In particolare: – l’articolo 96 comma 3 c.p.c. è ratione temporis applicabile, posto che la causa è stata introdotta dopo l’entrata in vigore della L. n. 69/2009; – il dolo dell’attore è evidente, risultando documentalmente la pendenza di procedura esecutiva; – la misura appropriata appare essere ½ delle spese legali. Le spese legali seguono la soccombenza e vengono liquidate come in dispositivo, con inclusione delle spese generali nella misura del 15% del compenso totale per la prestazione. Vengono anche liquidate le spese generali, a norma della L.31 dicembre 2012 n. 247 nuova disciplina dell’ordinamento della professione forense, art.13 comma 10 secondo cui “Oltre al compenso per la prestazione professionale, all’avvocato è dovuta, sia dal cliente in caso di determinazione contrattuale, sia in sede di liquidazione giudiziale, oltre al rimborso delle spese effettivamente sostenute e di tutti gli oneri e contributi eventualmente anticipati nell’interesse del cliente, una somma per il rimborso delle spese forfetarie, la cui misura massima è determinata dal decreto di cui al comma 6, unitamente ai criteri di determinazione e documentazione delle spese vive”.

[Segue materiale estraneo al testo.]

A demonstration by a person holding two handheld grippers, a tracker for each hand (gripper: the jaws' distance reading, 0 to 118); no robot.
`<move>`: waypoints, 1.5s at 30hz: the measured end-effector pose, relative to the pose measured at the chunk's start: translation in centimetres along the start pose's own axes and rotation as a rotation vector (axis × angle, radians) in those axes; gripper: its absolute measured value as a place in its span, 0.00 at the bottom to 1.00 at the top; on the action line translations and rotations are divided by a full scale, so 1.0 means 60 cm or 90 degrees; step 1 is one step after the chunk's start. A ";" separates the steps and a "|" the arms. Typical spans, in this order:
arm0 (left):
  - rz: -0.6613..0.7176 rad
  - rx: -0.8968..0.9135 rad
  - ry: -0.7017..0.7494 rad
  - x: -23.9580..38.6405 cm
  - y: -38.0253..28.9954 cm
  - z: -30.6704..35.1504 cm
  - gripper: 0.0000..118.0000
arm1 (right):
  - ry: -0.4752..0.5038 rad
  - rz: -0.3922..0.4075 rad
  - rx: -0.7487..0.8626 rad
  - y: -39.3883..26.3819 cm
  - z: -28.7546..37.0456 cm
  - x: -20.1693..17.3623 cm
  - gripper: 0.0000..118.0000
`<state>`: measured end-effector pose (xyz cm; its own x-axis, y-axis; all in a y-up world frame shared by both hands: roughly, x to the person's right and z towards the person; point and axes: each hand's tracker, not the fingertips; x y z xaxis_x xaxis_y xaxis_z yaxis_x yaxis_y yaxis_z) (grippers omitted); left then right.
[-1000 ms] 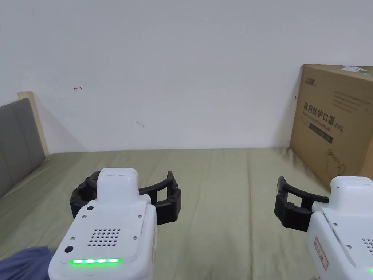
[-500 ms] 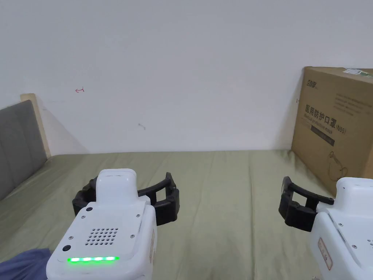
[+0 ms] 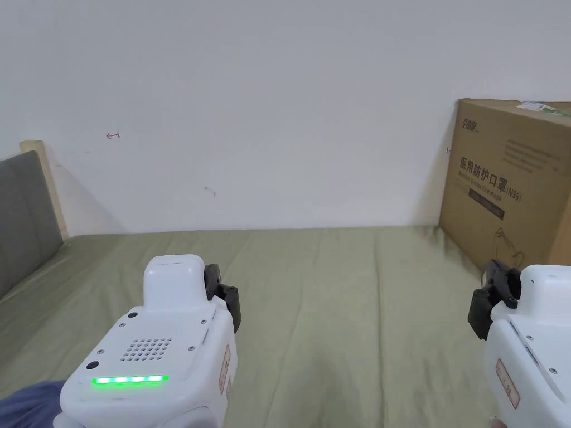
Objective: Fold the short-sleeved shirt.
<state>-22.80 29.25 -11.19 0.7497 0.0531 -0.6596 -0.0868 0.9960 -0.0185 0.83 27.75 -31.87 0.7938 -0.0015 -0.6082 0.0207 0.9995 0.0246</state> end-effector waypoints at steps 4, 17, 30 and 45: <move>-0.022 -0.033 0.004 -0.059 -0.003 0.019 0.00 | 0.008 -0.014 -0.035 -0.012 -0.012 -0.038 0.00; -0.003 -0.029 0.294 -0.328 -0.024 0.224 0.00 | 0.435 -0.014 -0.129 -0.012 -0.012 -0.368 0.00; 0.199 -0.521 0.213 -0.585 -0.195 -0.037 0.59 | 0.425 0.116 -0.263 -0.091 -0.044 -0.298 0.00; 0.128 -0.634 0.237 -0.584 -0.425 -0.154 1.00 | 0.425 0.097 -0.368 -0.149 -0.080 -0.271 0.00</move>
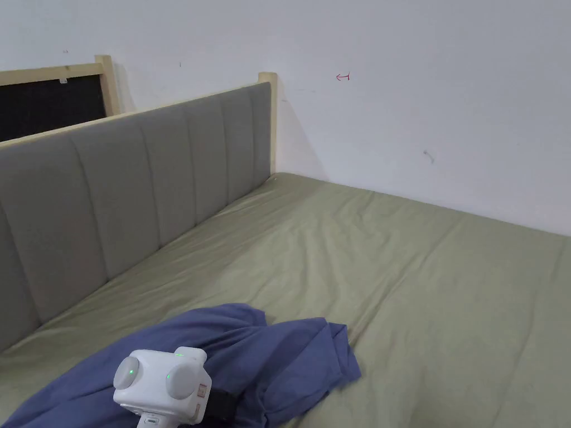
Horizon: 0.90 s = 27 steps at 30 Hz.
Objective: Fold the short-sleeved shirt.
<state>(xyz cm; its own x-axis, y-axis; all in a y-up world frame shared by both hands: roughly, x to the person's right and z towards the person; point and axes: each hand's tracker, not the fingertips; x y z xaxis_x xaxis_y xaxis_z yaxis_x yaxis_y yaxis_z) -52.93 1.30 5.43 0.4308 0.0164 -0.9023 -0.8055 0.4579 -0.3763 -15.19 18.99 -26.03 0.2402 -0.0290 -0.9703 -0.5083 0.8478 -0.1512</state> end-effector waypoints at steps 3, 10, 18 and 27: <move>0.003 0.002 -0.003 -0.012 -0.006 0.009 1.00 | 0.037 -0.034 0.005 0.002 -0.001 0.000 0.00; -0.054 0.062 0.024 0.007 -0.017 0.048 0.66 | 0.033 -0.057 0.010 0.010 0.019 0.012 0.00; -0.041 0.142 -0.004 -0.033 -0.001 0.166 0.02 | 0.010 -0.077 0.032 0.015 0.080 0.039 0.00; -0.149 0.311 -0.013 -0.011 0.049 0.401 0.01 | -0.016 -0.104 0.100 0.028 0.165 0.066 0.00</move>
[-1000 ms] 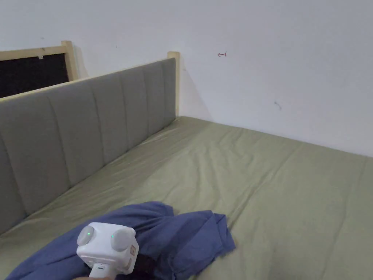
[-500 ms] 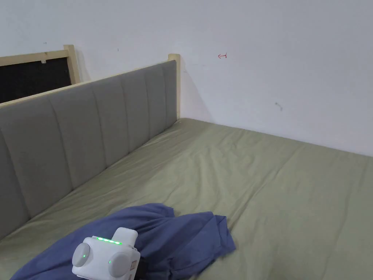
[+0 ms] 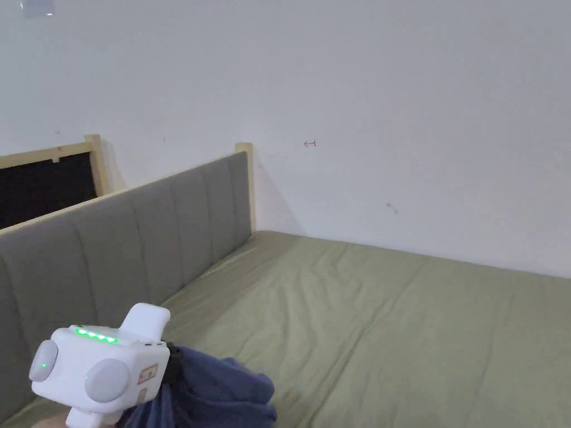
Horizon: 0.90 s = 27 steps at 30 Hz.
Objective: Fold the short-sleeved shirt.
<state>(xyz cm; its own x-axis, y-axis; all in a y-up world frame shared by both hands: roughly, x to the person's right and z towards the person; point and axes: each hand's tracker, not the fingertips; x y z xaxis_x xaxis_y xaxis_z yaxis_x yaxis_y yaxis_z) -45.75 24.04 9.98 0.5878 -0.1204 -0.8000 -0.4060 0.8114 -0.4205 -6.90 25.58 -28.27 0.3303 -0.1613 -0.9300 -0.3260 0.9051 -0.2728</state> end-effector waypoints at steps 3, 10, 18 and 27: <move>0.004 0.096 -0.046 0.039 0.076 0.075 0.01 | -0.005 -0.008 0.032 0.015 0.030 0.003 0.00; -0.016 0.254 -0.216 0.202 0.226 0.198 0.01 | -0.041 -0.017 0.096 0.049 0.097 0.027 0.00; 0.002 0.197 -0.443 0.473 0.280 0.204 0.01 | -0.102 -0.063 0.154 0.059 0.170 0.089 0.00; -0.100 -0.193 -0.486 0.753 0.161 -0.024 0.03 | -0.166 -0.083 0.100 0.003 0.197 0.162 0.00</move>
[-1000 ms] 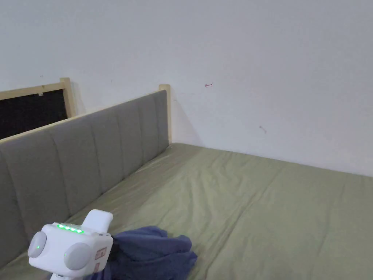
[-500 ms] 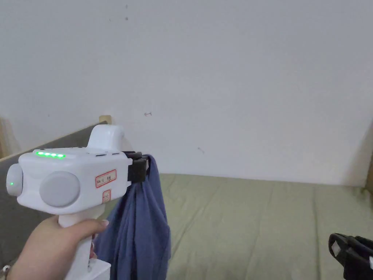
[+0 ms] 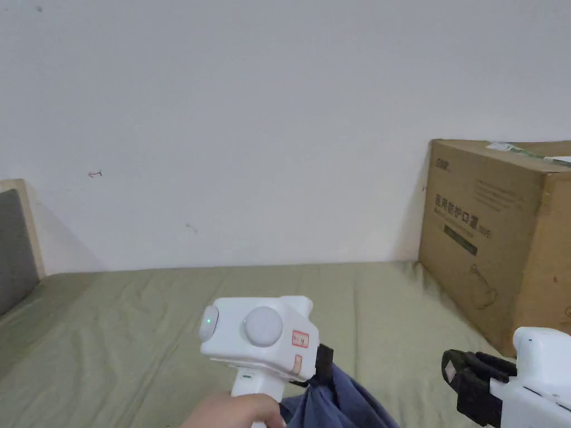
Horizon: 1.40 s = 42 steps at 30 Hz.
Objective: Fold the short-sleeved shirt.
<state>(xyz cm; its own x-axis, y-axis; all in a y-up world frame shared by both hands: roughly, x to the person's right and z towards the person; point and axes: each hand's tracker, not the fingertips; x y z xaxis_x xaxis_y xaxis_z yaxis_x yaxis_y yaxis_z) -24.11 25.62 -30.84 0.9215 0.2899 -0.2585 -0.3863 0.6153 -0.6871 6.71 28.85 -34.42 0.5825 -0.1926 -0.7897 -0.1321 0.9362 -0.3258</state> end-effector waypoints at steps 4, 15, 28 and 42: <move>0.104 -0.108 -0.057 -0.023 -0.067 -0.115 0.72 | -0.025 -0.027 -0.042 -0.036 -0.012 0.032 0.00; 0.119 0.159 -0.033 -0.123 -0.103 0.060 0.86 | -0.045 -0.061 -0.051 -0.064 -0.033 0.058 0.00; 0.140 0.370 0.206 -0.151 -0.290 0.252 0.00 | -0.064 -0.064 0.042 -0.060 -0.029 0.034 0.00; 0.160 -0.041 0.217 -0.285 -0.214 -0.127 0.87 | -0.069 -0.055 -0.040 -0.087 -0.056 0.056 0.00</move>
<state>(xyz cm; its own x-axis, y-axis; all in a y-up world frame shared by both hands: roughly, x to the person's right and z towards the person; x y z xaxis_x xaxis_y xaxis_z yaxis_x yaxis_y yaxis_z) -34.59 7.17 -22.79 0.7640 0.1590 -0.6253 -0.6067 0.5069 -0.6123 6.64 22.31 -37.12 0.6763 -0.2365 -0.6976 -0.1250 0.8965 -0.4250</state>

Visto il Decreto Ministero della Giustizia 10 marzo 2014 “Regolamento recante la determinazione dei parametri per la liquidazione dei compensi per la professione forense ai sensi dell’art. 13 comma 6 della legge 31 dicembre 2012 n. 247”, Art. 2 , comma 2, secondo cui “Oltre al compenso e al rimborso delle spese documentate in relazione alle singole prestazioni, all’avvocato è dovuta – in ogni caso ed anche in caso di determinazione contrattuale – una somma per rimborso spese forfettarie di regola nella misura del 15 per cento del compenso totale per la prestazione, fermo restando quanto previsto dai successivi articoli 5, 11 e 27 in materia di rimborso spese per trasferta”.

Il Tribunale, definitivamente pronunciando, ogni diversa istanza ed eccezione disattesa o assorbita, così dispone:
1. Dichiara la risoluzione del contratto preliminare di compravendita stipulato fra il sig.C C e la L. s.n.c. in data 31 marzo 2010, per fatto e colpa di parte convenuta e per l’effetto condanna L. s.n.c. ed i soci signori L G e R al pagamento in favore dell’attore sig.C della somma di €26.000,00, oltre ad interessi e rivalutazione dalla data del versamento al saldo effettivo;

2. Condanna la convenuta Immobiliare Srl, …, al versamento in favore dell’attore sig.C dell’importo pari ad €3.600,00 oltre ad interessi e rivalutazione dal 1 aprile 2010 al saldo effettivo;

3. condanna parte convenuta L. snc al pagamento in favore del sig.C della somma di €2.500,00 a titolo di responsabilità ex art.96 c.p.c. della somma di €2.500,00;

4. Condanna altresì le parti convenute tutte in solido fra loro e nella misura del 50% nei rapporti interni a rimborsare alla parte attrice sig.C le spese di lite, che si liquidano in €382,00 per spese ed € 5.000,00 per compensi, oltre a 15% per spese generali, ed oltre a i.v.a. e c.p.a. se dovute come per legge.